What you return must match the listing exactly, with every image removed.
────────────────────────────────────────
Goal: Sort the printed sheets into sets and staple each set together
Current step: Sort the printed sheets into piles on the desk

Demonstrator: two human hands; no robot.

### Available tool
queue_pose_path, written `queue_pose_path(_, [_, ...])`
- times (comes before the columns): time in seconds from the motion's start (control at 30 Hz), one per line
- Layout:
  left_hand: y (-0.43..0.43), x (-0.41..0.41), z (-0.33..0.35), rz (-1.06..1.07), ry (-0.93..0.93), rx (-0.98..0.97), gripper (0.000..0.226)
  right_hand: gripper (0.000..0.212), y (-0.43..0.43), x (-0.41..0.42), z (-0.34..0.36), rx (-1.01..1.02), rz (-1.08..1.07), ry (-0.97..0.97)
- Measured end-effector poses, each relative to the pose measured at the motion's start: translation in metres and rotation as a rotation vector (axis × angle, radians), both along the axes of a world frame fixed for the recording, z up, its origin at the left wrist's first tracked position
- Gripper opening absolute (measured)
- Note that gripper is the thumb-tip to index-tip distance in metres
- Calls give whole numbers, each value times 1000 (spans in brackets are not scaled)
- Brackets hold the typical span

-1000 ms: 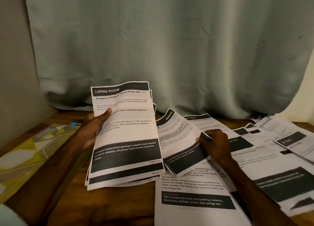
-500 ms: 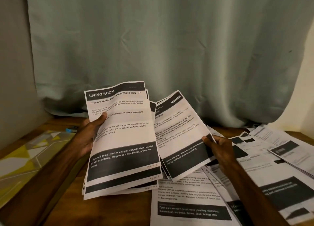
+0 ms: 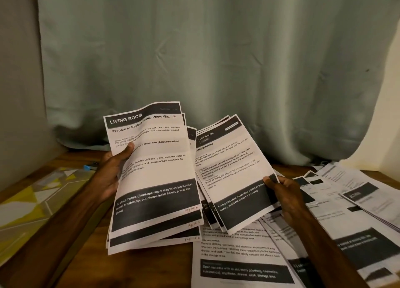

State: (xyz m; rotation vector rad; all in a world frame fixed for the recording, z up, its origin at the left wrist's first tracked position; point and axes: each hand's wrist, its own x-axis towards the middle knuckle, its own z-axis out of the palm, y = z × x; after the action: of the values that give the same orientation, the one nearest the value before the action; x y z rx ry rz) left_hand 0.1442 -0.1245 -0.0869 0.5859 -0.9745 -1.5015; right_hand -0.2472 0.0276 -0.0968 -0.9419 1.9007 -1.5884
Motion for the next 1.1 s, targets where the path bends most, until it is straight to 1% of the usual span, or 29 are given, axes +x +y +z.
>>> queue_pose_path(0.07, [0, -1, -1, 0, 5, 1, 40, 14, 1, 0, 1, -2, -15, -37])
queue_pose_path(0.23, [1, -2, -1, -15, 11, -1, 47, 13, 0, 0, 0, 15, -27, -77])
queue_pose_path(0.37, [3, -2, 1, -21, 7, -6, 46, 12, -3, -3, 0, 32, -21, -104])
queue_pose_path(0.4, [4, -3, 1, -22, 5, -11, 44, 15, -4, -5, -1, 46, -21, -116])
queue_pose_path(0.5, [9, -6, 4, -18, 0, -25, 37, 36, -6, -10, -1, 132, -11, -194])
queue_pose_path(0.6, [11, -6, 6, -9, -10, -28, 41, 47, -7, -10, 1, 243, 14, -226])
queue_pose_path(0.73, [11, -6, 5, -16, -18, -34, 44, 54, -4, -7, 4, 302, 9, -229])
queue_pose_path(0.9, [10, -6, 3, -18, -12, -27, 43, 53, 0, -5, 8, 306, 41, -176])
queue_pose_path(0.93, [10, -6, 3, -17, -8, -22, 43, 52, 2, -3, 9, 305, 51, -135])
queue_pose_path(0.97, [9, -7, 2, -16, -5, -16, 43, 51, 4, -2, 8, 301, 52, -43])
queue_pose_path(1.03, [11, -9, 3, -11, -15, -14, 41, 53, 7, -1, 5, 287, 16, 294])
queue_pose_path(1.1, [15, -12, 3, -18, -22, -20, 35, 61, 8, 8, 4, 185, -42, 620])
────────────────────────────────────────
> [Result of the task]
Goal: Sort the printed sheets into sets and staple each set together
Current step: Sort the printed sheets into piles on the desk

Demonstrator: two human hands; no robot.

### Available tool
queue_pose_path, written `queue_pose_path(_, [_, ...])`
- times (comes before the columns): time in seconds from the motion's start (control at 30 Hz), one per line
- Layout:
  left_hand: y (-0.43..0.43), x (-0.41..0.41), z (-0.33..0.35), rz (-1.06..1.07), ry (-0.93..0.93), rx (-0.98..0.97), gripper (0.000..0.226)
  right_hand: gripper (0.000..0.212), y (-0.43..0.43), x (-0.41..0.42), z (-0.34..0.36), rx (-1.01..1.02), rz (-1.08..1.07), ry (-0.97..0.97)
- Measured end-effector poses, each relative to the pose measured at the motion's start: translation in metres and rotation as a rotation vector (axis × angle, radians), both along the axes of a world frame fixed for the recording, z up, its origin at the left wrist's first tracked position
- Gripper opening absolute (measured)
- Note that gripper is the thumb-tip to index-tip distance in metres
- Calls give whole numbers, each value times 1000 (spans in brackets are not scaled)
- Brackets hold the typical span

-1000 ms: 
-500 ms: 
+0 ms: 

State: (xyz m; rotation vector rad; all in a world frame fixed for the recording, z up, its origin at the left wrist's first tracked position; point and axes: each hand's wrist, its own x-axis towards the middle knuckle, its own z-axis out of the palm, y = z × x; after the action: of the values that give the same orientation, the one nearest the value before the action; x y z rx ry rz) left_hand 0.1442 -0.1245 -0.0869 0.5859 -0.9745 -1.5015; right_hand -0.2472 0.0276 -0.0968 -0.9419 1.9007 -1.5884
Motion for the next 1.1 s, targets where the path bends most, until it is straight to 1% of the usual span, or 29 are given, axes +x +y +z.
>>> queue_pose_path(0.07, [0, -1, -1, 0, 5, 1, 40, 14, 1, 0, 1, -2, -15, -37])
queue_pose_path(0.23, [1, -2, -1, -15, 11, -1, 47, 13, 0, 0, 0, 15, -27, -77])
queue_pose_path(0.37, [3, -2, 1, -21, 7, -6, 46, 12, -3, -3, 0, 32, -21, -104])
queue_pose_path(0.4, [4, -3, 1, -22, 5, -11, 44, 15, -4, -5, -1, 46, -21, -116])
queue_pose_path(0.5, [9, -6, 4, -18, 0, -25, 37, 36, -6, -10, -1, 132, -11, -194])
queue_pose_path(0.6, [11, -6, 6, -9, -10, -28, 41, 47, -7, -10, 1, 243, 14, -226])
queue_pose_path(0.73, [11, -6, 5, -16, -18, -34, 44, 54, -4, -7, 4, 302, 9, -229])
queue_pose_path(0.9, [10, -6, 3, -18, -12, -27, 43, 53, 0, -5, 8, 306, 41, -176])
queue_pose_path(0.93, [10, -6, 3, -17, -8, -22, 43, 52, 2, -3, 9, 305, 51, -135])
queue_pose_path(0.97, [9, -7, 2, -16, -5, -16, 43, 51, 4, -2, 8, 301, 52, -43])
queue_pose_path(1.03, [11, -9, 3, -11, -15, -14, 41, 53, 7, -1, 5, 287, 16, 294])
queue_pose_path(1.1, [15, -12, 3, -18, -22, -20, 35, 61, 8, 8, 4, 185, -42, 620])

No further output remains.